In the xtask, I want to first compile the project, then copy it to the remote server, and finally use probe-run to flash and debug the program. We’ll start by building it. The recommended way to do this is to use Rust’s Command system to invoke processes, similar to the Unix fork + exec. The API is fairly straightforward. We’ll first get the instance of Cargo that the user has installed by checking for the CARGO environment variable, and then build the command, execute, and read the result:

fn build() -> Result<(), Box<dyn std::error::Error>> {
    let cargo = env::var("CARGO").unwrap_or_else(|_| "cargo".to_string());

    let status = Command::new(cargo)
        .args(&["build", "--release", "--package=dfuh7", "--target=thumbv7em-none-eabihf"])
        .status()?;

    
    if !status.success() {
        Err("cargo build failed")?;
    }

    Ok(())
}

This creates an invocation of cargo build that we can use by just calling build() in our main function in xtask/main.rs. In future iterations, it would be fairly straightforward to pass the name of the package into the function and create a more generic build function that can build multiple different members of a workspace. This would also allow us to pass specific arguments to cargo build depending on the package.
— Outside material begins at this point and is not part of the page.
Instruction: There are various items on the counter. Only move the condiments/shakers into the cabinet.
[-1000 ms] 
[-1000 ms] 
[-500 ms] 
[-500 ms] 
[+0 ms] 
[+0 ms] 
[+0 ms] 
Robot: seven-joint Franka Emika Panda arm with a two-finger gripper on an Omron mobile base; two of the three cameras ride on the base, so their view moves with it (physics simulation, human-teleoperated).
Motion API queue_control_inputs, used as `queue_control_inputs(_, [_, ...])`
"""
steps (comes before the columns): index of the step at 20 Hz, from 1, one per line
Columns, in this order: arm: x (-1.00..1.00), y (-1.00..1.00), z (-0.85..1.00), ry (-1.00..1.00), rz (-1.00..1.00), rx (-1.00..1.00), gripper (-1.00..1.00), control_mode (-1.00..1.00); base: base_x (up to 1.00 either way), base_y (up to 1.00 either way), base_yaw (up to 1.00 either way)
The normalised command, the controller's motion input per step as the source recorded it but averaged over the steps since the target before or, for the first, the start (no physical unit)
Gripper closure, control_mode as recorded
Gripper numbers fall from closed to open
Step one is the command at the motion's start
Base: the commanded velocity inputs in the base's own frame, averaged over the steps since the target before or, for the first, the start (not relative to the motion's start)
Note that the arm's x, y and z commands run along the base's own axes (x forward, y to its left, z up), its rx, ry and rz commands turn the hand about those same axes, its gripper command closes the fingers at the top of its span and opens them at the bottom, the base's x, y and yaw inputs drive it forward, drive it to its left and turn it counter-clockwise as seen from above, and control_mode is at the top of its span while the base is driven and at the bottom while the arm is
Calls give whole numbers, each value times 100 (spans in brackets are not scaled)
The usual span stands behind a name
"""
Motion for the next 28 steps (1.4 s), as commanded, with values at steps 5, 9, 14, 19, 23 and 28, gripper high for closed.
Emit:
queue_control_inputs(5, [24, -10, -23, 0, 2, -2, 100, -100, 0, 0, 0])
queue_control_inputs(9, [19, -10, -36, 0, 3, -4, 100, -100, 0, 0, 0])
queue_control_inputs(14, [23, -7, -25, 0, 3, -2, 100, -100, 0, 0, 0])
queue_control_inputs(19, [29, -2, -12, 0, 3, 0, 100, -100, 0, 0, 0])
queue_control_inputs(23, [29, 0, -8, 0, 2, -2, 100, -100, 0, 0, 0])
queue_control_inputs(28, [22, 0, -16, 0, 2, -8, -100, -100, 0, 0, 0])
Next, we copy the file to a remote server, and we can do something similar:

fn copy(remote_host: str) -> Result<(), Box<dyn std::error::Error>> {
    let status = Command::new("scp")
        .args(&["target/thumbv7em-none-eabihf/release/dfuh7", format!("scp://{}", remote_host)])
        .status()?;

    
    if !status.success() {
        Err("Unable to copy file to server")?;
    }

    Ok(())
}

In future iterations, I would like to explore using librsync, which is a protocol that improves upon the basic capabilities of scp. Additionally, there is something a bit cleaner about using libraries directly instead of simply invoking commands on the command line–it becomes simpler to handle and react to errors.

Finally, we have to flash the file. This is slightly more complicated. Ideally, we could use the probe-rs, a library that provides the ability to flash and debug firmware on an embedded target. However, because we are running our xtask locally but want to execute flashing on a remote host, we can’t just use this.

We could use the probe-run CLI that ships with probe-rs through an SSH session, but I was unable to get this working in the amount of time I had on this project.

The other solution I started on was to set up an HTTP server on the remote host. The idea is that a user can make a POST request with the binary as an attached file, and the server would take the file and handle flashing the target. Then, the output of the debugger could be streamed back to the local machine and printed out. We would then no longer need to use scp or rsync to copy the file over, and our xtask could simply build the file and then send an HTTP request. In the near future, I’d like to continue fleshing out this idea, but in the shorter term, I am having trouble getting the probe-rs library working on the remote host.

In the end, I have a partially working system. I have been able to successfully copy files to a server, using both scp and HTTP, but it was proving very difficult to prototype the system where the remote host uses probe-rs to flash the firmware and send the debugging output back to the local machine. This is one of the difficulties I find with Rust—it’s hard to create simple prototypes because the language lends itself to highly robust and complete systems. This is of course great for production code, but it makes quick experiments more challenging.

In the future, I plan to spend more time working on my remote flashing tool. Ideally I would like to create a system that is generic enough that in can be deployed on different remote hosts with multiple embedded targets attached.